(AVAILABLE DATA Opens)

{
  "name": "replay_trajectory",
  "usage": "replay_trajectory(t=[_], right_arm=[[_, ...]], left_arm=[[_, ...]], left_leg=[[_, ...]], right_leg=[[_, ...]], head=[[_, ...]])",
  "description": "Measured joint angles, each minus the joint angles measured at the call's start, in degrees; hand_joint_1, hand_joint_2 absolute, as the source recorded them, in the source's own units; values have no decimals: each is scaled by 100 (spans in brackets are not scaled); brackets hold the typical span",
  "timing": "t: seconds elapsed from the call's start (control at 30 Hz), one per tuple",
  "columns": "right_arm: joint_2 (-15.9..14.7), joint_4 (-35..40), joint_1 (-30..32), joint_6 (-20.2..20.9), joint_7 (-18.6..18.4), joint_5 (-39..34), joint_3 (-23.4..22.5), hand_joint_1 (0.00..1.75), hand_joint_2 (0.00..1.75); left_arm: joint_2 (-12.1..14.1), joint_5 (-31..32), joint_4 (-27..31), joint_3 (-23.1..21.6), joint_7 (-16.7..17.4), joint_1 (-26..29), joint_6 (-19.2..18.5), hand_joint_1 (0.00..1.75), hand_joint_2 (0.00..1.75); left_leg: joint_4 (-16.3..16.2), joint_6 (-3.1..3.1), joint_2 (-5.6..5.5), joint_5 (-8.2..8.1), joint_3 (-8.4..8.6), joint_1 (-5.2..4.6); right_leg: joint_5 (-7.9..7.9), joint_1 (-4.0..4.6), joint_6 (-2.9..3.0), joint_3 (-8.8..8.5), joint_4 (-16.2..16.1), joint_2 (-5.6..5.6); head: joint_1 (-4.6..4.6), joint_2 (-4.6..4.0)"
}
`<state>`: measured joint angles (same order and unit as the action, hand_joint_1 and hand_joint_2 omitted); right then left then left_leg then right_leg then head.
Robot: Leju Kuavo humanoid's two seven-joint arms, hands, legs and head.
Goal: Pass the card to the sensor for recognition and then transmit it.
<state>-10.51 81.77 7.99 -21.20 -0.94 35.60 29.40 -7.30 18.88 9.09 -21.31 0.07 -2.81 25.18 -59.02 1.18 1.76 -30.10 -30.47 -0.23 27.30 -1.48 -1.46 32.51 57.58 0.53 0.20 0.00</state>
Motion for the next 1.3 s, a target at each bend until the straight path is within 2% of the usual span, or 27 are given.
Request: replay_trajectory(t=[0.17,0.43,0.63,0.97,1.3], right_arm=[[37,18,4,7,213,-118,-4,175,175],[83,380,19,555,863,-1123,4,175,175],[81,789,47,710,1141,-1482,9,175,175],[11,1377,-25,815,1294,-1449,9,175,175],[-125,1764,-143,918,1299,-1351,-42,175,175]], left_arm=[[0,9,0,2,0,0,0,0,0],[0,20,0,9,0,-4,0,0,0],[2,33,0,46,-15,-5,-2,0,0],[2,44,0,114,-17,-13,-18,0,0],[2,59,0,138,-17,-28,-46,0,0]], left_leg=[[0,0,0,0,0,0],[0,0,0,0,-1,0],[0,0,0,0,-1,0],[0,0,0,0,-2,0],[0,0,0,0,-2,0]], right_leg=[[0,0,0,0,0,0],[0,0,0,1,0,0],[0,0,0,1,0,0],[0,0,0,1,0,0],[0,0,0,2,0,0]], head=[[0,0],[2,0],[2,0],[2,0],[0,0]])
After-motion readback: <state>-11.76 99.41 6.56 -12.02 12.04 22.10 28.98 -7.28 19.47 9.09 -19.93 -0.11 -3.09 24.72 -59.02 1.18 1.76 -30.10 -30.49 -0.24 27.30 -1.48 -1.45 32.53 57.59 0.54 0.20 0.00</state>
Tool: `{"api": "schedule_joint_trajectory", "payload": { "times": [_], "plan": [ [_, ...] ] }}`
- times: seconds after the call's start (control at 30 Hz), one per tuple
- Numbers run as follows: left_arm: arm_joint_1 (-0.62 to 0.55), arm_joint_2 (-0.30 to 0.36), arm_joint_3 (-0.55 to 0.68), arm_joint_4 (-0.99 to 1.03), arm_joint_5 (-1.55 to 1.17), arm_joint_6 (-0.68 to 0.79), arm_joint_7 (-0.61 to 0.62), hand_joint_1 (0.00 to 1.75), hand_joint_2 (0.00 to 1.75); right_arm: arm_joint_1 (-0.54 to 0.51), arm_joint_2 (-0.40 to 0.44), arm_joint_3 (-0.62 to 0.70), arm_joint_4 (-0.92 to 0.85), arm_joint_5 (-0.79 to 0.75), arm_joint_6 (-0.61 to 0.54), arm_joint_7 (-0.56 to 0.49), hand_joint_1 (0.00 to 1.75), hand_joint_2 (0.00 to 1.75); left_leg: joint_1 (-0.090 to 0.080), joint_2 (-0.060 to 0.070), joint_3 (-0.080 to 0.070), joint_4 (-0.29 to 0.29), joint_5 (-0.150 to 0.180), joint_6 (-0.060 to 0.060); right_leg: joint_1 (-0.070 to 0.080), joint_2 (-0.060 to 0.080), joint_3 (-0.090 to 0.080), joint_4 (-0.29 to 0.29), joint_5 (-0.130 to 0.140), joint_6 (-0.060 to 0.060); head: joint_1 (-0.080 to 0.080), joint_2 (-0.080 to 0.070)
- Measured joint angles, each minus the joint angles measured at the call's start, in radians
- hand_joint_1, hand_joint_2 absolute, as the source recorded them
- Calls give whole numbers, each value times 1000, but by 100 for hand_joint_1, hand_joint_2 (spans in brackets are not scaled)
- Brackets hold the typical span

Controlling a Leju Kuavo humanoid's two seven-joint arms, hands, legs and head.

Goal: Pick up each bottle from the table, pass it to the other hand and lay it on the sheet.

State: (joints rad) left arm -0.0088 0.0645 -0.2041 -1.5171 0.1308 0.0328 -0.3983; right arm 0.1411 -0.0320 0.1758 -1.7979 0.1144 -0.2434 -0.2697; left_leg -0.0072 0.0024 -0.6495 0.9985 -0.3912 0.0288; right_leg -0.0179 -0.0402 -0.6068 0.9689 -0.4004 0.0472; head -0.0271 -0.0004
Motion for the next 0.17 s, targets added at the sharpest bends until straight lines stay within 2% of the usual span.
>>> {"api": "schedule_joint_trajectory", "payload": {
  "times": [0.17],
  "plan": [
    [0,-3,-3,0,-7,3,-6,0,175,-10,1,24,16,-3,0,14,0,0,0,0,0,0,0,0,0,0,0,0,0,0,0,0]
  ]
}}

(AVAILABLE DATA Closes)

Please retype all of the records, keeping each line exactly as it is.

{
  "name": "replay_trajectory",
  "usage": "replay_trajectory(t=[_], right_arm=[[_, ...]], left_arm=[[_, ...]], left_leg=[[_, ...]], right_leg=[[_, ...]], head=[[_, ...]])",
  "description": "Measured joint angles, each minus the joint angles measured at the call's start, in degrees; hand_joint_1, hand_joint_2 absolute, as the source recorded them, in the source's own units; values have no decimals: each is scaled by 100 (spans in brackets are not scaled); brackets hold the typical span",
  "timing": "t: seconds elapsed from the call's start (control at 30 Hz), one per tuple",
  "columns": "right_arm: joint_2 (-15.9..14.7), joint_4 (-35..40), joint_1 (-30..32), joint_6 (-20.2..20.9), joint_7 (-18.6..18.4), joint_5 (-39..34), joint_3 (-23.4..22.5), hand_joint_1 (0.00..1.75), hand_joint_2 (0.00..1.75); left_arm: joint_2 (-12.1..14.1), joint_5 (-31..32), joint_4 (-27..31), joint_3 (-23.1..21.6), joint_7 (-16.7..17.4), joint_1 (-26..29), joint_6 (-19.2..18.5), hand_joint_1 (0.00..1.75), hand_joint_2 (0.00..1.75); left_leg: joint_4 (-16.3..16.2), joint_6 (-3.1..3.1), joint_2 (-5.6..5.5), joint_5 (-8.2..8.1), joint_3 (-8.4..8.6), joint_1 (-5.2..4.6); right_leg: joint_5 (-7.9..7.9), joint_1 (-4.0..4.6), joint_6 (-2.9..3.0), joint_3 (-8.8..8.5), joint_4 (-16.2..16.1), joint_2 (-5.6..5.6); head: joint_1 (-4.6..4.6), joint_2 (-4.6..4.0)"
}
`<state>`: measured joint angles (same order and unit as the action, hand_joint_1 and hand_joint_2 omitted); right then left then left_leg then right_leg then head.
Robot: Leju Kuavo humanoid's two seven-joint arms, hands, legs and head.
Goal: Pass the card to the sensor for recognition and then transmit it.
<state>-10.51 81.77 7.99 -21.20 -0.94 35.60 29.40 -7.30 18.88 9.09 -21.31 0.07 -2.81 25.18 -59.02 1.18 1.76 -30.10 -30.47 -0.23 27.30 -1.48 -1.46 32.51 57.58 0.53 0.20 0.00</state>
Motion for the next 1.3 s, a target at each bend until the straight path is within 2% of the usual span, or 27 are given.
Request: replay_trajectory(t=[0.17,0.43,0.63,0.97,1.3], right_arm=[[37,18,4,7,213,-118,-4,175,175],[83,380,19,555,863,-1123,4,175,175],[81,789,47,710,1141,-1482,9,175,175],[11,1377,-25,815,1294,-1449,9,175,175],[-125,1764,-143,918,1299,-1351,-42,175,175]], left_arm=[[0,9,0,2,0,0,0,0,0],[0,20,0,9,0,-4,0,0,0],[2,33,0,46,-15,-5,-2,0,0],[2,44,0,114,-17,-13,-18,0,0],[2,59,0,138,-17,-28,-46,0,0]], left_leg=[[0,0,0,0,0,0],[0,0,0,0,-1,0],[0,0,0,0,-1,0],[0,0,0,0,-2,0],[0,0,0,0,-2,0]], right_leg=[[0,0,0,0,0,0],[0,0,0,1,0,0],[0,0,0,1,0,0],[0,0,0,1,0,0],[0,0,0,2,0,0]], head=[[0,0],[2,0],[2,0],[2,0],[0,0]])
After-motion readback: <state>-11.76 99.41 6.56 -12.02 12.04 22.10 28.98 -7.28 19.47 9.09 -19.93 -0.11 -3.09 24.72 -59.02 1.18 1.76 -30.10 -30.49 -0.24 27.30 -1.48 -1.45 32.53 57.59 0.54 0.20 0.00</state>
Tool: `{"api": "schedule_joint_trajectory", "payload": { "times": [_], "plan": [ [_, ...] ] }}`
- times: seconds after the call's start (control at 30 Hz), one per tuple
- Numbers run as follows: left_arm: arm_joint_1 (-0.62 to 0.55), arm_joint_2 (-0.30 to 0.36), arm_joint_3 (-0.55 to 0.68), arm_joint_4 (-0.99 to 1.03), arm_joint_5 (-1.55 to 1.17), arm_joint_6 (-0.68 to 0.79), arm_joint_7 (-0.61 to 0.62), hand_joint_1 (0.00 to 1.75), hand_joint_2 (0.00 to 1.75); right_arm: arm_joint_1 (-0.54 to 0.51), arm_joint_2 (-0.40 to 0.44), arm_joint_3 (-0.62 to 0.70), arm_joint_4 (-0.92 to 0.85), arm_joint_5 (-0.79 to 0.75), arm_joint_6 (-0.61 to 0.54), arm_joint_7 (-0.56 to 0.49), hand_joint_1 (0.00 to 1.75), hand_joint_2 (0.00 to 1.75); left_leg: joint_1 (-0.090 to 0.080), joint_2 (-0.060 to 0.070), joint_3 (-0.080 to 0.070), joint_4 (-0.29 to 0.29), joint_5 (-0.150 to 0.180), joint_6 (-0.060 to 0.060); right_leg: joint_1 (-0.070 to 0.080), joint_2 (-0.060 to 0.080), joint_3 (-0.090 to 0.080), joint_4 (-0.29 to 0.29), joint_5 (-0.130 to 0.140), joint_6 (-0.060 to 0.060); head: joint_1 (-0.080 to 0.080), joint_2 (-0.080 to 0.070)
- Measured joint angles, each minus the joint angles measured at the call's start, in radians
- hand_joint_1, hand_joint_2 absolute, as the source recorded them
- Calls give whole numbers, each value times 1000, but by 100 for hand_joint_1, hand_joint_2 (spans in brackets are not scaled)
- Brackets hold the typical span

Controlling a Leju Kuavo humanoid's two seven-joint arms, hands, legs and head.

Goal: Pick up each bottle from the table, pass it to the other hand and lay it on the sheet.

State: (joints rad) left arm -0.0088 0.0645 -0.2041 -1.5171 0.1308 0.0328 -0.3983; right arm 0.1411 -0.0320 0.1758 -1.7979 0.1144 -0.2434 -0.2697; left_leg -0.0072 0.0024 -0.6495 0.9985 -0.3912 0.0288; right_leg -0.0179 -0.0402 -0.6068 0.9689 -0.4004 0.0472; head -0.0271 -0.0004
Motion for the next 0.17 s, targets added at the sharpest bends until straight lines stay within 2% of the usual span.
>>> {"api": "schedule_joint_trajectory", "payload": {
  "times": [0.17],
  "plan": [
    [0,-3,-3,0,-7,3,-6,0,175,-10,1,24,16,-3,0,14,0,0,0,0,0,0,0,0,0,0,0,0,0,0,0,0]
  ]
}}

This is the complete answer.